**Instructions to follow**
Say how many lines in the material below include "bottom". The answer is the number alone.

**Data block**
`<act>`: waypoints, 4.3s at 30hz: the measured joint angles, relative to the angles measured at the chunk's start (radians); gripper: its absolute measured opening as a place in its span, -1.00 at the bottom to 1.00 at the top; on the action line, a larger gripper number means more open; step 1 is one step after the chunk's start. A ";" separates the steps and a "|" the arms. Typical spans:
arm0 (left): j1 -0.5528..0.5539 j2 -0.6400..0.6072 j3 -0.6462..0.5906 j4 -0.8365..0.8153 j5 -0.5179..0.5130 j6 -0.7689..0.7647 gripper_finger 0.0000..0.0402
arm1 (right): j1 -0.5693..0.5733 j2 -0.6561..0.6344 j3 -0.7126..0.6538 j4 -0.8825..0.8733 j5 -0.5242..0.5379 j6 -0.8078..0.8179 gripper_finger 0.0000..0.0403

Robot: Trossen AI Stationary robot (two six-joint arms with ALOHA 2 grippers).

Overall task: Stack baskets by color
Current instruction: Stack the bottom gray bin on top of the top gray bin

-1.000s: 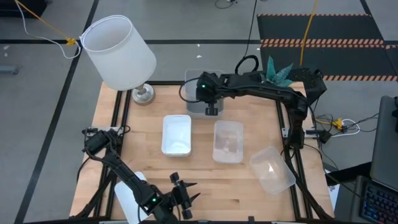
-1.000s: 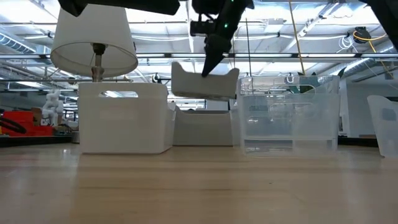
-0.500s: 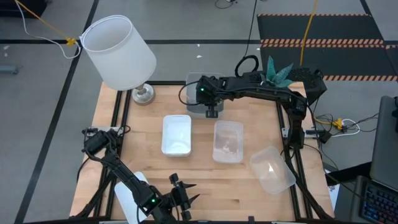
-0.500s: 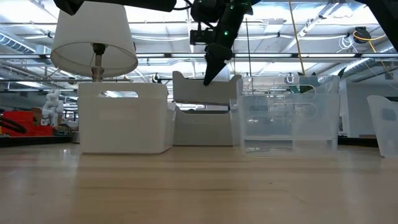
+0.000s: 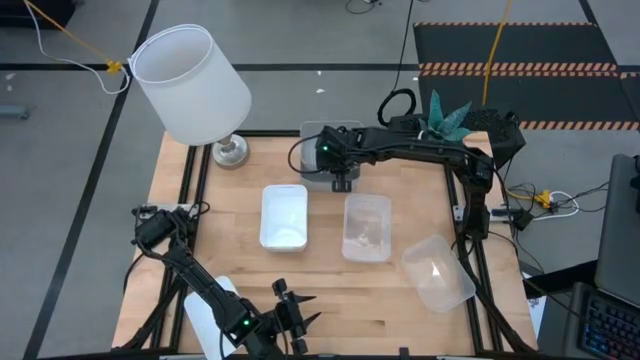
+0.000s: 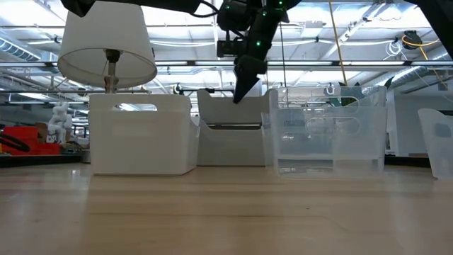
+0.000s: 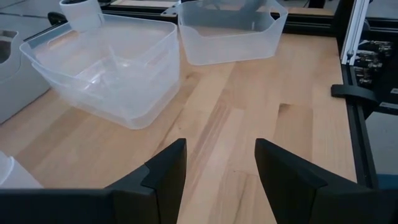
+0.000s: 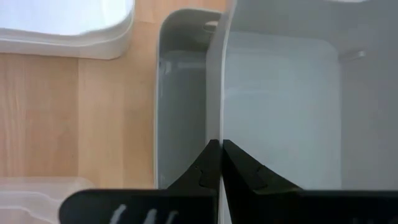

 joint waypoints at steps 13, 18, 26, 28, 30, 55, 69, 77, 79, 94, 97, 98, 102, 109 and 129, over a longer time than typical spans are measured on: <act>0.000 0.000 0.000 0.000 0.000 0.001 -0.05 | 0.035 0.000 0.000 0.025 -0.001 0.003 -1.00; 0.000 0.000 0.000 0.000 0.000 0.000 -0.05 | 0.035 0.000 0.000 0.019 -0.001 0.007 -1.00; 0.000 0.000 0.000 0.000 0.000 0.000 -0.05 | 0.035 0.000 0.000 0.018 -0.015 0.021 -1.00; 0.000 0.000 0.000 0.000 0.000 0.000 -0.05 | 0.034 0.000 0.000 0.017 -0.049 0.023 -1.00; 0.000 0.000 0.000 0.000 0.000 0.000 -0.05 | 0.033 0.000 0.000 0.017 -0.051 0.024 -1.00; 0.000 0.000 0.000 0.000 0.001 0.002 -0.05 | 0.032 -0.002 -0.001 0.002 0.004 0.003 -1.00; -0.001 0.000 0.000 0.001 0.001 0.000 -0.05 | 0.026 -0.004 -0.067 0.061 -0.001 -0.021 -1.00; -0.001 0.000 0.000 0.001 0.001 0.000 -0.05 | 0.025 -0.003 -0.134 0.095 0.000 -0.043 -0.84; -0.001 0.000 0.000 0.001 0.001 0.000 -0.05 | 0.025 -0.003 -0.136 0.101 0.000 -0.047 -0.79; -0.001 0.000 0.000 0.001 0.001 0.011 -0.05 | 0.060 -0.174 -0.137 0.104 0.006 -0.028 -0.17; -0.001 0.000 0.000 0.001 0.001 0.010 -0.05 | 0.088 -0.265 -0.137 0.065 0.009 0.046 -0.10; -0.001 0.000 0.000 0.001 0.001 0.011 -0.05 | 0.100 -0.299 -0.137 0.040 0.010 0.075 -0.09; -0.001 0.000 0.000 0.001 0.001 0.014 -0.05 | 0.160 -0.419 -0.138 -0.059 0.022 0.197 -0.09; -0.001 0.000 0.000 0.008 0.001 0.019 -0.05 | 0.225 -0.611 -0.338 -0.038 0.192 0.241 -0.16; 0.007 0.000 0.000 0.038 0.001 0.036 -0.05 | -0.131 -0.537 -0.847 0.551 -0.025 -0.012 -0.98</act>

**Solution**
2